[[ THE DATA, beginning ]]
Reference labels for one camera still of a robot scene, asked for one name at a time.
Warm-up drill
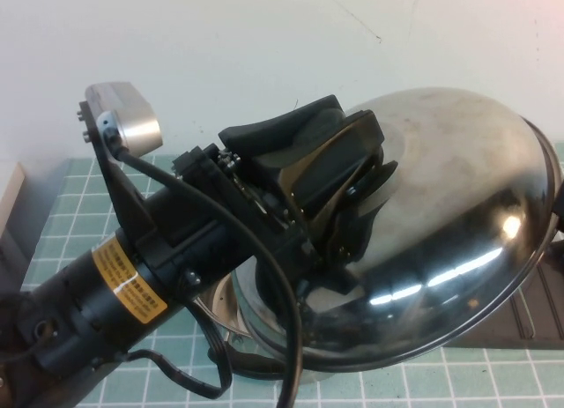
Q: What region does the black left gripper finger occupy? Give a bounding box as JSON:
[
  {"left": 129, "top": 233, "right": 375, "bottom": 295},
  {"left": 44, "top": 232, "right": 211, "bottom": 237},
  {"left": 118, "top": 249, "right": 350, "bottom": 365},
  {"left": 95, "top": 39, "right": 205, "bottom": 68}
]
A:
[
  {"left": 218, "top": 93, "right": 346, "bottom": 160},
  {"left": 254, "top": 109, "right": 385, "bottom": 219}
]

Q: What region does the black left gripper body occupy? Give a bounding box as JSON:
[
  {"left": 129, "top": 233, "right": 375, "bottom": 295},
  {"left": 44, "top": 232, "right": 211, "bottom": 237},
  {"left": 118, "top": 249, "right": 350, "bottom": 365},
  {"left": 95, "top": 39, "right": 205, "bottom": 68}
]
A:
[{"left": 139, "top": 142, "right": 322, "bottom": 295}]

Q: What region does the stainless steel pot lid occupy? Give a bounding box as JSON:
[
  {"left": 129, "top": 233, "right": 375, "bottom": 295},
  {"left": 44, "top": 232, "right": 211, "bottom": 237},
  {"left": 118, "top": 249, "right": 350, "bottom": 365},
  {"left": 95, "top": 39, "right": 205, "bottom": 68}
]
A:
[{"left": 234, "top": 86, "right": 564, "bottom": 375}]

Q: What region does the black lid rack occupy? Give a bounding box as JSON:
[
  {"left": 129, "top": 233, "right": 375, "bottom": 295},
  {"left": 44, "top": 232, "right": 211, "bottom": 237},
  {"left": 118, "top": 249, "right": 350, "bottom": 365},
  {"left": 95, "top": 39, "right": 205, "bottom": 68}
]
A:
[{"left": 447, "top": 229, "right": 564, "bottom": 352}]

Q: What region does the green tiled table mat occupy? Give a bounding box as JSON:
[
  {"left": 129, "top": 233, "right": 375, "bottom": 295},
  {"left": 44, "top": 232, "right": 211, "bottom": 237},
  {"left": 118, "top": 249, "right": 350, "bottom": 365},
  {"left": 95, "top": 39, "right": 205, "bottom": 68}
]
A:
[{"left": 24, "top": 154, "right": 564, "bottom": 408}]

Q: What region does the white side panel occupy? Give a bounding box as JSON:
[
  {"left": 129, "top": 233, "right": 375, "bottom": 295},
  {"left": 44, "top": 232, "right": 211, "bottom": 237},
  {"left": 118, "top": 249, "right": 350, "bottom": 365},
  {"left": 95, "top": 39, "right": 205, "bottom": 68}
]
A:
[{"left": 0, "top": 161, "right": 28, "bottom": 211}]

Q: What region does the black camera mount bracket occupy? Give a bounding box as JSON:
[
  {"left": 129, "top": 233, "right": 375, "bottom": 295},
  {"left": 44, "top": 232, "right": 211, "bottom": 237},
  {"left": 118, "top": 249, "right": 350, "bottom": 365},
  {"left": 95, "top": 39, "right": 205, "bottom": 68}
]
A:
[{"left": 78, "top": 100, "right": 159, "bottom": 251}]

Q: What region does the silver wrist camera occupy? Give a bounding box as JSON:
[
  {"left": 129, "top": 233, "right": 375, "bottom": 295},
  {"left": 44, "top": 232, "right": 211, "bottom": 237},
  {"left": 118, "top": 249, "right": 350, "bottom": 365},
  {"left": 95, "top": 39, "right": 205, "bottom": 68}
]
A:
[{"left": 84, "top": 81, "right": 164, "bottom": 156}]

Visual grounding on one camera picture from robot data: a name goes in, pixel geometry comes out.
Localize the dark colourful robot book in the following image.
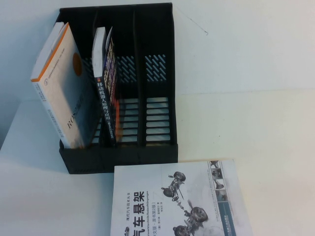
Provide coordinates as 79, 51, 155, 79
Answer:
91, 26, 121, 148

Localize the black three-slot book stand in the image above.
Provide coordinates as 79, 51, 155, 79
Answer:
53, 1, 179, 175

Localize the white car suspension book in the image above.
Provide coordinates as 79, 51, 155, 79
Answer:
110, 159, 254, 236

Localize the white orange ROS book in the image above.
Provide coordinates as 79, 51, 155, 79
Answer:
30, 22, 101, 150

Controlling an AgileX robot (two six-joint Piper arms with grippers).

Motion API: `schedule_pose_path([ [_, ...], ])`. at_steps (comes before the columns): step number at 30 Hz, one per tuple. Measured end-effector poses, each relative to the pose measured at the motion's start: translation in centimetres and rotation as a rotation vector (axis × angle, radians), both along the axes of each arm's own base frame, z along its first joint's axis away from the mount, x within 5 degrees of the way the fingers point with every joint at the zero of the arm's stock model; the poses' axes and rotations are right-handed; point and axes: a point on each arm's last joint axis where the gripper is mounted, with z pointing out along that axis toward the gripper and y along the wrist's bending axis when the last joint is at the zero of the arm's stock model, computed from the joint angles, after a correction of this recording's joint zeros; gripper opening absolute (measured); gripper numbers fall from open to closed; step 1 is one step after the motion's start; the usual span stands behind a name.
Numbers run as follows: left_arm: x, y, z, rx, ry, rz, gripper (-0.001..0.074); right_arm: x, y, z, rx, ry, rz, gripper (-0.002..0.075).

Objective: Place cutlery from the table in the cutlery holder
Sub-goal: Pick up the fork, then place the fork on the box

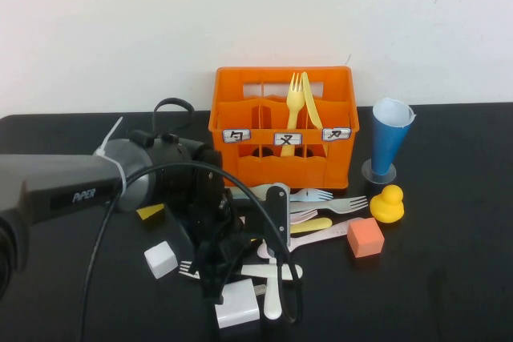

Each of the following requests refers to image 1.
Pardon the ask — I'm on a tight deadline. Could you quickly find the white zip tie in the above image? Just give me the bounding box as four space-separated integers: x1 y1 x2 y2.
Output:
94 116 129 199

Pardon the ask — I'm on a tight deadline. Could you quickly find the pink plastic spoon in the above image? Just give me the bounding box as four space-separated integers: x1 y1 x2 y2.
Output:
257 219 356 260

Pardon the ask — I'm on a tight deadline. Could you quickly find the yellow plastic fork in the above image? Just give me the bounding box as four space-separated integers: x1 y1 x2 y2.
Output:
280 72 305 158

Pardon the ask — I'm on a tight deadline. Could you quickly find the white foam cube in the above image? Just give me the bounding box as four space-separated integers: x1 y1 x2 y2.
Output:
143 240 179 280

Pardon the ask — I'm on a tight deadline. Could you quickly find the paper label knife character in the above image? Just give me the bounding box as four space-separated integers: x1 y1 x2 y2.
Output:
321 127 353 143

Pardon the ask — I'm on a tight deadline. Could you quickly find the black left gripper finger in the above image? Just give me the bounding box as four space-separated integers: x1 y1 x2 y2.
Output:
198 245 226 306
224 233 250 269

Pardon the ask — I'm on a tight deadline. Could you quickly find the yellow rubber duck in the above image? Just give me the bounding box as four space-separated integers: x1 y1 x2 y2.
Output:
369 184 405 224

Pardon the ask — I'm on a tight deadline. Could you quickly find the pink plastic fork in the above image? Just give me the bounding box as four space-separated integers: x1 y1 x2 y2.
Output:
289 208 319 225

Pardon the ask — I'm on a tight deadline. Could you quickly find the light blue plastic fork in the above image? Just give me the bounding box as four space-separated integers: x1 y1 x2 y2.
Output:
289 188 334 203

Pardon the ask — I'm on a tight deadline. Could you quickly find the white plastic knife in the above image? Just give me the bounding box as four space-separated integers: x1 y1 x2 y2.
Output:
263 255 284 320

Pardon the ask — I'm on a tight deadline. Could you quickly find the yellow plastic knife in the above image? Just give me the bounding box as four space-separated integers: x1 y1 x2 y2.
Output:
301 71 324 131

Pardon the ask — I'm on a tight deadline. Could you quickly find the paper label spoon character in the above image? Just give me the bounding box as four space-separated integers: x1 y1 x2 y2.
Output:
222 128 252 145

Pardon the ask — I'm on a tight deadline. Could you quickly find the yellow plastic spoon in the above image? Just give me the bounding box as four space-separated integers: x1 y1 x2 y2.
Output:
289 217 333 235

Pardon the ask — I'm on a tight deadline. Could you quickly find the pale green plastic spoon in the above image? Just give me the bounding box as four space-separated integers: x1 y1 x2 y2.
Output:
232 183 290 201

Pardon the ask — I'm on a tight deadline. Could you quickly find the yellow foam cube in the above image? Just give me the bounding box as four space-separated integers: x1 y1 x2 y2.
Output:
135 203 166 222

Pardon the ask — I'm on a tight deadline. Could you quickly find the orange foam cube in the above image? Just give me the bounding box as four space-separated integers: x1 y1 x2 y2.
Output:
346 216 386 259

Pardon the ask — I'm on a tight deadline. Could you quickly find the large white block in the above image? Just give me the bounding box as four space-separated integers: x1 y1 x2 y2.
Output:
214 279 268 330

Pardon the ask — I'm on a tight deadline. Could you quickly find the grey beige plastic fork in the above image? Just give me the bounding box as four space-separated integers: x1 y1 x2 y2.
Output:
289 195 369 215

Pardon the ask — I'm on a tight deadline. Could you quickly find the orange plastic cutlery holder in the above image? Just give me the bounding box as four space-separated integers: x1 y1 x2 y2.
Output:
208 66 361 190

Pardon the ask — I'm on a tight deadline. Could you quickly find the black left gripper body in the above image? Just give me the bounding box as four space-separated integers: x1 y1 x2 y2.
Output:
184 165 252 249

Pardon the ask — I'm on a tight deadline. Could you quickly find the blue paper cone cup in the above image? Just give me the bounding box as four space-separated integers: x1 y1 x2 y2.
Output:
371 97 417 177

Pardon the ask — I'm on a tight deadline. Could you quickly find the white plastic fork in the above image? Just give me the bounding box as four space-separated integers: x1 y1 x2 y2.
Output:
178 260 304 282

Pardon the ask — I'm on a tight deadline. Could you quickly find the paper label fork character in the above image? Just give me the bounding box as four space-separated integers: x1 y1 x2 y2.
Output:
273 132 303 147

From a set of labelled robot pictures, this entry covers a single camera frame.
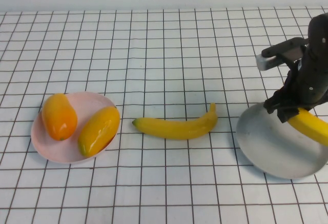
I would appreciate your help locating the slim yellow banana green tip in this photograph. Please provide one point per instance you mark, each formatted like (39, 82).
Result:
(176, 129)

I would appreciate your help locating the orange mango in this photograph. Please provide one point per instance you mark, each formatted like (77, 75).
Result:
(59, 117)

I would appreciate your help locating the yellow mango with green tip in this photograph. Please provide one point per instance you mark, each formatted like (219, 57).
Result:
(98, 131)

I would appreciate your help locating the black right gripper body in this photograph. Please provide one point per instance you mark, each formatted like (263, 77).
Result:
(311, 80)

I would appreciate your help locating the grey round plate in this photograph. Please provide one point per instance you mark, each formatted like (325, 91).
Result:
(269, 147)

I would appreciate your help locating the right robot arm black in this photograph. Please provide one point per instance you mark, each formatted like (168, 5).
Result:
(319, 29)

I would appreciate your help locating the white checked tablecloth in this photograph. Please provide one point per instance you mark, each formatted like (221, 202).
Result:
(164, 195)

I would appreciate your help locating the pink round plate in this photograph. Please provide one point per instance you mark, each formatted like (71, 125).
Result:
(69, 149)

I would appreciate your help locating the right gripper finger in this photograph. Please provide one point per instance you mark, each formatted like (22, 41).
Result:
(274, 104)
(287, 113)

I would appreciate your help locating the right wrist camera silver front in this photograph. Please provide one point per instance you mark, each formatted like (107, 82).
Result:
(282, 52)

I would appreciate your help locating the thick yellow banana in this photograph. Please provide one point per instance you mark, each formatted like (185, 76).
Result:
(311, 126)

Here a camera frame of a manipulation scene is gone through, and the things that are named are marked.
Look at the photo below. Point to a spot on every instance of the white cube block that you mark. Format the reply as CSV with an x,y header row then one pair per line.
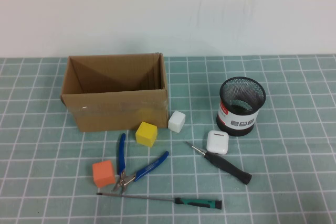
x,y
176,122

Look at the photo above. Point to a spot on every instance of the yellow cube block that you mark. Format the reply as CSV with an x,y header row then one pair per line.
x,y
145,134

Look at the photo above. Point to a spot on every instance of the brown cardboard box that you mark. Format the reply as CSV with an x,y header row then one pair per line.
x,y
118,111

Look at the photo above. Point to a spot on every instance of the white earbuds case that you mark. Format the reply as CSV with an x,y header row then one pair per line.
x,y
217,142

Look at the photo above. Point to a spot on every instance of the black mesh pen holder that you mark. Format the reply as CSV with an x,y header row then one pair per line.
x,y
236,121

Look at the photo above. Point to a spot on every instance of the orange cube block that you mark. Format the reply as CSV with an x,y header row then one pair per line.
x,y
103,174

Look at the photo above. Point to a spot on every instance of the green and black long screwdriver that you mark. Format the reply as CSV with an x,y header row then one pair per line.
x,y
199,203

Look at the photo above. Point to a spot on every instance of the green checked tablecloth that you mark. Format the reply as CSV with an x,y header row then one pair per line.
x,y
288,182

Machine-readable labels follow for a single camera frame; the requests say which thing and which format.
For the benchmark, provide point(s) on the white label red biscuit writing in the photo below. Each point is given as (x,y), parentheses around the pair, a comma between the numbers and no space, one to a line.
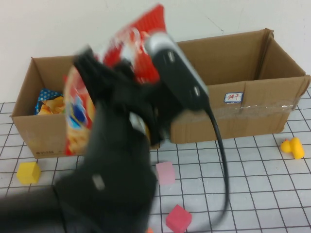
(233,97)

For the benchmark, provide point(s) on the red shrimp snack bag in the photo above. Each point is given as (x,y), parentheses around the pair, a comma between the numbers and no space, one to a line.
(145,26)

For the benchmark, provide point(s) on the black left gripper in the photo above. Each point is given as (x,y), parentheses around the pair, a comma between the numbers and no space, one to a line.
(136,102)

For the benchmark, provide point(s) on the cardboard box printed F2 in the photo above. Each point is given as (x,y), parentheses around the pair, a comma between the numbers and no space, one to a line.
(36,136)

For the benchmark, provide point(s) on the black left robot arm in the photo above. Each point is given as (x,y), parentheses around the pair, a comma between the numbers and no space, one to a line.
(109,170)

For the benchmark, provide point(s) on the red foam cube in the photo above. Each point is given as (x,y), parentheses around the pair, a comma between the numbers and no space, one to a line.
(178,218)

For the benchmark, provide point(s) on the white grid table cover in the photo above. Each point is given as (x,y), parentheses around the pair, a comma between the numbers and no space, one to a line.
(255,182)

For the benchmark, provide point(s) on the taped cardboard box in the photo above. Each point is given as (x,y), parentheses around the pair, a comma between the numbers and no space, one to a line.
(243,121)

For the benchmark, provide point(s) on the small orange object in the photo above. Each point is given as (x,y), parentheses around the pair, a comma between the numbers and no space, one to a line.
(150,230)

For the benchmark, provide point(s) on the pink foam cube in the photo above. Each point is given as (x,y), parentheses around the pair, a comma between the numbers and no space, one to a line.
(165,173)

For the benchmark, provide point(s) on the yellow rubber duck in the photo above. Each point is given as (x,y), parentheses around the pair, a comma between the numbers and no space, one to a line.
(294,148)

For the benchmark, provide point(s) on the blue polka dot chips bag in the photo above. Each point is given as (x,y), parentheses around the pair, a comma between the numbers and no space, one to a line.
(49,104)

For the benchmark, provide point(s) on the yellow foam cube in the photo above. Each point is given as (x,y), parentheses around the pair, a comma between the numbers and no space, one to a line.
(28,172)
[[ THE DATA, end ]]
TASK TO COMPLETE:
Wherever the string "mango" appears in the data above, copy the line it sits in.

EXERCISE RESULT:
I would appreciate your help locating the orange mango in this photograph. Please provide one point per instance you mark, each formatted like (77, 75).
I would appreciate your help locating the yellow mango with green tip in this photograph. Please provide one point per instance you mark, each formatted like (219, 57).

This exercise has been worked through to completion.